Hay momentos que se presentan casi como una comedia británica muy seca. Otros que se acercan más a algo parecido al horror psicológico. Y también hay fragmentos que funcionan casi como videoclips. Esa mezcla de tonos fue intencional. Queríamos usar cualquier lenguaje cinematográfico posible para transmitir lo que estaba sintiendo el personaje.
En cierto sentido ese collage de tonos se siente muy propio de mí, pero también se siente muy Brat. Parte de la magia de ese álbum es que Charli puede tener canciones totalmente hedonistas, como “Club Classics”, y de repente pasar a algo extremadamente vulnerable y honesto sobre lo que está sintiendo.
De la misma manera que Brat se mueve entre esas emociones distintas, queríamos que la película hiciera algo parecido.


La película también juega con la idea de la persona pública: esa línea entre Charli XCx como artista, personaje y persona. ¿Qué tan consciente eras de esa distinción al dirigirla?
Eso requería muchísima confianza por parte de Charli, porque en la película se presenta como alguien difícil, poco fiable. En la vida real es increíble, pero la versión ficticia de ella no siempre es favorecedora.
Lo curioso es que nunca fue un problema para ella. Desde el inicio fue extremadamente confiada y nunca pidió cambiar la forma en la que la estábamos retratando. Entendía que el éxito de la película dependía de no presentarla como una heroína.
De hecho, uno de los primeros actores que se sumó al proyecto fue Alexander Skarsgård. Cuando hablamos con él dijo que lo que más le interesaba del guion era justamente que evitaba la narrativa típica de una estrella pop que supera obstáculos y demuestra que siempre tuvo razón.
En cambio, aquí todos los personajes son complejos. Nadie es completamente heroico ni completamente villano. Todos pueden ser simpáticos y desagradables al mismo tiempo.
También usamos muchas de las inseguridades reales de Charli en la película. Recuerdo que en una lectura temprana del guion tenía que decir unas líneas sobre cómo se estira la cara con dos trenzas a los lados de la cabeza —algo que en realidad sí hace—. Verla decir esas cosas en voz alta, completamente sin filtro y sin preocuparse por cómo podría percibirse, fue increíble. Estoy muy agradecido de que estuviera dispuesta a hacerlo.
Como director, como alguien cercano a ella y también como fan de su trabajo, ¿qué similitudes o diferencias ves entre la Charli XCX que vemos en la película y la persona que conoces?
Creo que una gran diferencia es que la Charli real tiene una comprensión mucho más clara de cómo funcionan la cultura y el público cuando se trata de artistas, especialmente de mujeres en el ojo público.

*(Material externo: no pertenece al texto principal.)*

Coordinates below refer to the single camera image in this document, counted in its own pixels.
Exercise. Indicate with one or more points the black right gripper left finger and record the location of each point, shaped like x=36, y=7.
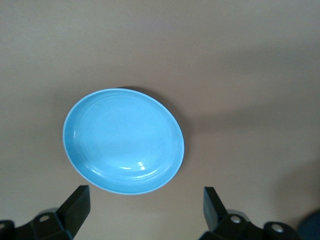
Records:
x=75, y=212

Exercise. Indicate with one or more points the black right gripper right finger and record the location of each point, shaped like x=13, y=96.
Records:
x=215, y=217

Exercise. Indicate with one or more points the blue shallow bowl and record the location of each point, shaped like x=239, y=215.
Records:
x=122, y=142

Recuerdo que muy al inicio del proceso de escritura dijo algo muy directo: que en algún momento todo el mundo empezará a odiarla. Lo dijo de una forma muy clara, casi como un hecho inevitable. Que eventualmente la gente dirá cosas como “en realidad siempre me cayó mal”, o descartará todo su trabajo.
Ella ya ha pasado por esos ciclos en distintos momentos de su carrera. Escucharla hablar de eso con tanta claridad fue impactante para mí. Tiene una conciencia muy aguda de cómo se trata a las mujeres en el espacio público.
Le pregunté cómo creía que se sentiría cuando eso volviera a ocurrir. Me dijo: “Obviamente estaré triste. Obviamente me romperá el corazón”. Pero al mismo tiempo sentía que de alguna forma estaba preparada.

Con la película también jugábamos un poco con esa tensión, incluso con el momento en que se estrenaría. Con esa sensación de quizá estar prolongando demasiado un momento o de “quedarte más tiempo del que deberías”.
Es interesante porque el público que ve la película casi puede sentir esos temas en tiempo real. Está esa sensación de “ok, ya, sigue adelante”. Algo que puede sonar negativo, pero que en el contexto de la película también habla de soltar, de liberarte de todo eso.
Así que esa claridad que tiene la Charli real sobre cómo funciona todo esto probablemente sea una de las razones por las que no tomaría exactamente las mismas decisiones que la Charli ficticia en la historia.
Muchas gracias por tu tiempo.
Gracias a ti. Fue un gusto conocerte. Muchas gracias por la conversación.